Dr. Jose Rizal wrote the poem Himno al Trabajo (Filipino: Dalit sa Paggawa; English: "Hymn to Labor"). In response to the Becerra Law and to address the sufferings of Lipenos, his friends from Lipa, Batangas, requested the poem in January 1888. Dr. Rizal wrote the poem within a few days and it was later published in La Solidaridad on February 2, 1888.
The poem begins with an invocation to God who is said to have created men in His image and granted them free will so they could choose good or evil. It then moves on to discuss the importance of hard work and the dignity of labor before ending with a call for justice and freedom for the oppressed.
Dr. Rizal was born on January 15, 1861 in San Francisco de Malabon, Philippines to parents of Italian descent. He finished elementary school at age 10 and went on to study at the Jesuit-run St. Pedro's College in Manila where he showed an interest in literature and science. After finishing secondary school, he wanted to continue studying abroad but the Revolution of 1887 prevented him from doing so. Instead, he decided to travel to Europe where he studied medicine at the University of Madrid for two years before returning home in 1889.
Upon his return to the Philippines, Dr. Rizal became involved in politics and organized labor movements.
The Hymn to Labor was composed in answer to a request from Rizal's comrades in Lipa, Batangas, who were looking for a hymn to perform during the event commemorating Lipa's cityhood in January 1888. More precisely, this song is meant to honor the people of Lipa's hard work and industry. As one can imagine, it is a joyous tune with many accents and instrumental breaks.
Rizal had just been released from prison after two years of incarceration for his involvement with the Revolution. He needed money to pay his lawyer and other expenses, so he decided to write some songs that would be able to help raise funds. The lyrics of the Hymn to Labor first appeared in a poem called "Sa Pagsusapan ni Rizal" (At the Meeting of Rizal with His Comrades) written by one of them, Mercurio Lascano. This poem was then set to music by Felipe el Amorsinikiño, a musician from Lipa.
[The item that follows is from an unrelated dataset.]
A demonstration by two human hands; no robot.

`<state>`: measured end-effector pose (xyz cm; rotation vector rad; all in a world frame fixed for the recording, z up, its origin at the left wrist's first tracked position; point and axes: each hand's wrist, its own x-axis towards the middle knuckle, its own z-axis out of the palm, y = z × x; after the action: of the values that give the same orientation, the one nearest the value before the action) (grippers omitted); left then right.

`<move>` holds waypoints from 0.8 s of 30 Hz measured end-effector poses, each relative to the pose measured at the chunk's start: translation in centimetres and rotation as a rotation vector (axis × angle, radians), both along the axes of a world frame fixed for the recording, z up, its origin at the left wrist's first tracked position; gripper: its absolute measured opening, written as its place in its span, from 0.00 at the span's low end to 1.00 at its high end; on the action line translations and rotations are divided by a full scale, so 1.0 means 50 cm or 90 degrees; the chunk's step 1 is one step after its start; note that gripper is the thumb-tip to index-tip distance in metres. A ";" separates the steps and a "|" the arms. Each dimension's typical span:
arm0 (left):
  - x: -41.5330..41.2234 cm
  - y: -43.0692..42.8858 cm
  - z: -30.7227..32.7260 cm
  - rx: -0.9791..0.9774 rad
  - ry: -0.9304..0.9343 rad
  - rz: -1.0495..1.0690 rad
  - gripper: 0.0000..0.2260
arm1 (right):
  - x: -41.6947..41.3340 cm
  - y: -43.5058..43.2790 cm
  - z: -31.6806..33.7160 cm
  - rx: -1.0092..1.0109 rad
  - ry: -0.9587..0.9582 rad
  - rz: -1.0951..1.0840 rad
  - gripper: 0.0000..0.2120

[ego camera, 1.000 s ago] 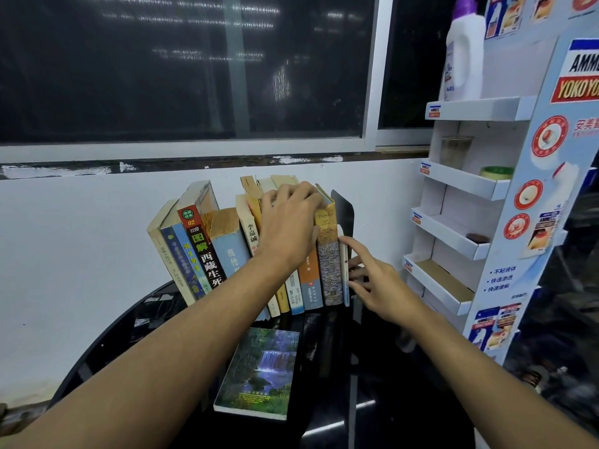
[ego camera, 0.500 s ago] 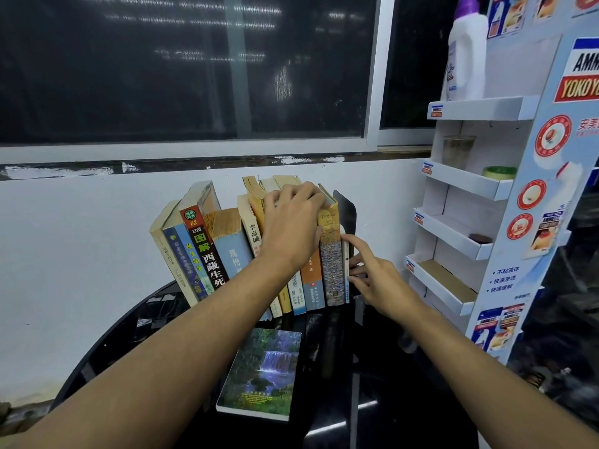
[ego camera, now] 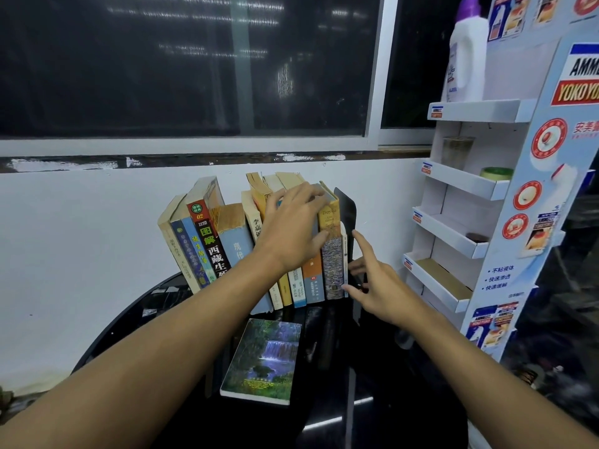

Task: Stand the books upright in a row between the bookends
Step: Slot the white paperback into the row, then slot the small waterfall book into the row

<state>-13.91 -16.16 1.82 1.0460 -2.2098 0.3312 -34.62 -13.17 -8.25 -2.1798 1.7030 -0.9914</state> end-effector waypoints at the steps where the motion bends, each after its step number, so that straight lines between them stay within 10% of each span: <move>1: 0.010 0.012 -0.004 0.006 0.016 -0.017 0.24 | 0.003 0.007 0.002 -0.012 0.020 -0.019 0.46; 8: 0.119 0.097 -0.083 0.159 0.075 -0.062 0.19 | 0.072 0.078 0.006 -0.017 0.128 -0.024 0.25; 24: 0.268 0.139 -0.232 0.476 -0.026 0.064 0.25 | 0.187 0.117 -0.028 0.260 0.198 0.018 0.63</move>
<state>-0.49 -9.22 -9.79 1.5368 -2.3680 -0.4810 -25.24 -7.31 -9.66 -2.1463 1.7993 -0.2665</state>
In addition to being a fundraiser, the Hymn to Labor also marks one of the first appearances of Filipino artistry in music history. It is believed that Rizal took inspiration for this song while listening to foreign musicians such as Mozart, Beethoven, and Bach.
The song has been covered by many singers including Cecilia Guidotez, who sang it at the 1995 Manila Music Festival.
The hymn was a poem that praised the Lipenos for their hard work for the land. The poem is made up of discussions between men, women, and children in honor of men who work in agriculture. These workers are called "Lipanes" which means people of Lipa.
Himno al Trabajo was first published in the March 15, 1890 issue of La Solidaridad under the title "Oda a los trabajadores". The author's name is not known but some historians believe it may have been Pablo Antonio Aguilar. It has been suggested that himno was inspired by Walt Whitman's 1855 poem "Leaves of Grass". However, there are differences between the two poems that prevent them from being considered identical versions of the same song. For example, himno contains more references to religion while Walt Whitman was an atheist.
The lyrics of himno were written in Tagalog but have been translated into many languages including English, French, German, Spanish, Italian, Portuguese, Cambodian, Chinese, and Russian. It is the most translated Filipino poem ever with over 40 versions in different languages.
Himno has been used as a theme song by several organizations including the Philippine National Railways and the Philippine Army.